- _WORK REQUEST_:
Beneath this instruction is a listing. Transcribe from it only the stretch from the line with "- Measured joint" through the line with "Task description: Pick", both end lines included, exactly as written.

- _DATASET EXCERPT_:
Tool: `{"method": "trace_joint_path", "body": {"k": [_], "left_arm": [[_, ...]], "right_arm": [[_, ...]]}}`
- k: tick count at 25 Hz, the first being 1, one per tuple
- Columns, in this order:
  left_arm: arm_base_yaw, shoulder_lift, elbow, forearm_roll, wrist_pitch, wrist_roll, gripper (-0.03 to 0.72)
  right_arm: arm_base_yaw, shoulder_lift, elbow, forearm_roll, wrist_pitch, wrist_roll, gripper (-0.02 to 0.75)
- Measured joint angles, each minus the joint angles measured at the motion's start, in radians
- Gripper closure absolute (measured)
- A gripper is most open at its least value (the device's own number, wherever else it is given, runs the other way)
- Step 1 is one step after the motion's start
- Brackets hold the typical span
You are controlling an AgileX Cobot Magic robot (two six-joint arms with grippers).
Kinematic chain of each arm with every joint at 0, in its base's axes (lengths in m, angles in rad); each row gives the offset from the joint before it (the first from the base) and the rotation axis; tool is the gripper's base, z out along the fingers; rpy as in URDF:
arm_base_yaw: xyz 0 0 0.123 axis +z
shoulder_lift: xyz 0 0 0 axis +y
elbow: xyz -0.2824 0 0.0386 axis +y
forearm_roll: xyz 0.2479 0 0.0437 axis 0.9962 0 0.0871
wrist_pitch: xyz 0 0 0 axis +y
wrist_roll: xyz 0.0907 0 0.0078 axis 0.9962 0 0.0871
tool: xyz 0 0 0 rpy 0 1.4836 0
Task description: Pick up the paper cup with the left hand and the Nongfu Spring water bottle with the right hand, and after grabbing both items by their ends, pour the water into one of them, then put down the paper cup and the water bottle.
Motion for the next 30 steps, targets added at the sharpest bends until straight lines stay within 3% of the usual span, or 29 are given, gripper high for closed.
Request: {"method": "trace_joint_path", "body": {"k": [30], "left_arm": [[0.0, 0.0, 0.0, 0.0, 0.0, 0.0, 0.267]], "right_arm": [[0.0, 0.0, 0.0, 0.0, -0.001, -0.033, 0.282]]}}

- _RESPONSE_:
- Measured joint angles, each minus the joint angles measured at the motion's start, in radians
- Gripper closure absolute (measured)
- A gripper is most open at its least value (the device's own number, wherever else it is given, runs the other way)
- Step 1 is one step after the motion's start
- Brackets hold the typical span
You are controlling an AgileX Cobot Magic robot (two six-joint arms with grippers).
Kinematic chain of each arm with every joint at 0, in its base's axes (lengths in m, angles in rad); each row gives the offset from the joint before it (the first from the base) and the rotation axis; tool is the gripper's base, z out along the fingers; rpy as in URDF:
arm_base_yaw: xyz 0 0 0.123 axis +z
shoulder_lift: xyz 0 0 0 axis +y
elbow: xyz -0.2824 0 0.0386 axis +y
forearm_roll: xyz 0.2479 0 0.0437 axis 0.9962 0 0.0871
wrist_pitch: xyz 0 0 0 axis +y
wrist_roll: xyz 0.0907 0 0.0078 axis 0.9962 0 0.0871
tool: xyz 0 0 0 rpy 0 1.4836 0
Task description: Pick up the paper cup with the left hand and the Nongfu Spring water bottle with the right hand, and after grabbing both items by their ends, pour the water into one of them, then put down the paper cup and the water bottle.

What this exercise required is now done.